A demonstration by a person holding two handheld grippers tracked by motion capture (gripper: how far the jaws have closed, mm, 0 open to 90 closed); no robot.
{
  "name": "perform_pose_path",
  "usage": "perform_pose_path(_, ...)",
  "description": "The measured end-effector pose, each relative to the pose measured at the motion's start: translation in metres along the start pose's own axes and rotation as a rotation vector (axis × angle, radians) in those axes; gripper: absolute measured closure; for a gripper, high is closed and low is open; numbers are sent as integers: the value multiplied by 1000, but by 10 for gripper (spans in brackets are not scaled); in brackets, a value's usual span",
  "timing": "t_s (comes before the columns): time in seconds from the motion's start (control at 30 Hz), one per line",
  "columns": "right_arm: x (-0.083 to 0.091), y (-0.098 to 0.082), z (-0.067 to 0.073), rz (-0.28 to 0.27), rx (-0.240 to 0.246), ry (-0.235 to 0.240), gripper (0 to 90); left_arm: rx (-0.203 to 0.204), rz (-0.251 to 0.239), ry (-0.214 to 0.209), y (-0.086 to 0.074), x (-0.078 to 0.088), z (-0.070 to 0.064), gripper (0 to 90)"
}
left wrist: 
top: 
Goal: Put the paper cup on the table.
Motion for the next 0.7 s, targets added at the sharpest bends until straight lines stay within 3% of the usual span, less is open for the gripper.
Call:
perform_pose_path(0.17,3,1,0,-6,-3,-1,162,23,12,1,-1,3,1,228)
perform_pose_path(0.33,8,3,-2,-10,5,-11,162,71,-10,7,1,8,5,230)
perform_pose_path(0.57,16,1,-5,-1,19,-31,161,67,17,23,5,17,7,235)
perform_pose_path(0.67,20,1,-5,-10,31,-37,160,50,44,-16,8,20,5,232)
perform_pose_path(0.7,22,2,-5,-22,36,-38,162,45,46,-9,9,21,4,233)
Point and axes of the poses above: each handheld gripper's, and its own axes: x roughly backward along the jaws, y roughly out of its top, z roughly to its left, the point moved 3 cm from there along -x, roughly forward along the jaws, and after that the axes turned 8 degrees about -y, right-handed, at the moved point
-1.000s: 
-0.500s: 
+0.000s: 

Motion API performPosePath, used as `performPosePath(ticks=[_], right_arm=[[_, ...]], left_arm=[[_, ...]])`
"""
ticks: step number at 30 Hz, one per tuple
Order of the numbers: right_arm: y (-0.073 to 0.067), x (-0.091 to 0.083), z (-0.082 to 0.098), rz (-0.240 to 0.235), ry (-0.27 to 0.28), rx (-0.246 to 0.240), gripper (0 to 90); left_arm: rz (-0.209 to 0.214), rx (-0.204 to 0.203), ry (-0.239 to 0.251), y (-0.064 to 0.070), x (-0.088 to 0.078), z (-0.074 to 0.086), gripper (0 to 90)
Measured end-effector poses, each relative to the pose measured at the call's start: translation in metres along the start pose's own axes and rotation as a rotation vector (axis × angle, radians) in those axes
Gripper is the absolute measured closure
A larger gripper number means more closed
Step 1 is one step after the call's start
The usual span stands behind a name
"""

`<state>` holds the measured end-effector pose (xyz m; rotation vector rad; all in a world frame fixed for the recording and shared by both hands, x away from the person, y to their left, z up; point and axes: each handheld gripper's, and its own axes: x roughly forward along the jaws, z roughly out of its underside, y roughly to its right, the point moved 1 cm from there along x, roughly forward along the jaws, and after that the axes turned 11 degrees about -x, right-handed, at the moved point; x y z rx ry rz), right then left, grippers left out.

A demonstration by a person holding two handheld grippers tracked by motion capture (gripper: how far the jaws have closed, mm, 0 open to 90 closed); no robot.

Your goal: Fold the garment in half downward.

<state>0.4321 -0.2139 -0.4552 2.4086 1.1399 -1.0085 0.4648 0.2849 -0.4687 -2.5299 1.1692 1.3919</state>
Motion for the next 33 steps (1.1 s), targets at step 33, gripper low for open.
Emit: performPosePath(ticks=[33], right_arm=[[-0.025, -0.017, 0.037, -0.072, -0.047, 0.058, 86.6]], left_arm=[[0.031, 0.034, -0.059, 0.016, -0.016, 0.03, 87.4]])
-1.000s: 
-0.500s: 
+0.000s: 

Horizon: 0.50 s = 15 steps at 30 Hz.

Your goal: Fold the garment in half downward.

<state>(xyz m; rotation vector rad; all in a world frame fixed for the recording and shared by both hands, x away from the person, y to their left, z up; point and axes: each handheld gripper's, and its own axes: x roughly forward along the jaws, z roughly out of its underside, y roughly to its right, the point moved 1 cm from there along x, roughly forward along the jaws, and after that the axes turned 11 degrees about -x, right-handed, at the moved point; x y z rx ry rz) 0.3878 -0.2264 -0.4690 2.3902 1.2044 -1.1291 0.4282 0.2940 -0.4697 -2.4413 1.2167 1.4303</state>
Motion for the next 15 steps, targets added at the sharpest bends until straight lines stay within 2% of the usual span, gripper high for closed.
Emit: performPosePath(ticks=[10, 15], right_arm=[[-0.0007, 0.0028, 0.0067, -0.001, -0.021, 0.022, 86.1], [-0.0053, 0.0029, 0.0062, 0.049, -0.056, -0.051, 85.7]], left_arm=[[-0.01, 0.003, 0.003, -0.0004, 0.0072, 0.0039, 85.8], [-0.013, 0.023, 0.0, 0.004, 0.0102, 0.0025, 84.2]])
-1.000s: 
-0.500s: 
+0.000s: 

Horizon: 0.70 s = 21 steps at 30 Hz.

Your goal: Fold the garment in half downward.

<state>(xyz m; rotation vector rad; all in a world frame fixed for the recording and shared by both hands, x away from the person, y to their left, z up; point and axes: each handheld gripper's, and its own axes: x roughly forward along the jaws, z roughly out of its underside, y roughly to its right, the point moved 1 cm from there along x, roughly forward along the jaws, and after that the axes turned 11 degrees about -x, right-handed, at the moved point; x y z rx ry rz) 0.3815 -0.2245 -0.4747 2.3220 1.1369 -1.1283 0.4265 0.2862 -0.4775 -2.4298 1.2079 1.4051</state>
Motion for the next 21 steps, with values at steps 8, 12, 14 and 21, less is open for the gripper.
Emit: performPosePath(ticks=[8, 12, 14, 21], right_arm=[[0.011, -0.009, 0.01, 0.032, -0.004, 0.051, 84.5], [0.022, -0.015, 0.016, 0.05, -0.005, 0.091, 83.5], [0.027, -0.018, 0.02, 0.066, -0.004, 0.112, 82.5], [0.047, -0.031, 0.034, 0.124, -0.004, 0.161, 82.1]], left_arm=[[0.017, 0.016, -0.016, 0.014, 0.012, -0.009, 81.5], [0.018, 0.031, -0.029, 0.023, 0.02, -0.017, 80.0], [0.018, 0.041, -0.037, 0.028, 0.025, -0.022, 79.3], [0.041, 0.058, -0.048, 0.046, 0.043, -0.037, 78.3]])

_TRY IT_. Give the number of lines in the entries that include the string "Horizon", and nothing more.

_ANSWER SECTION_. 2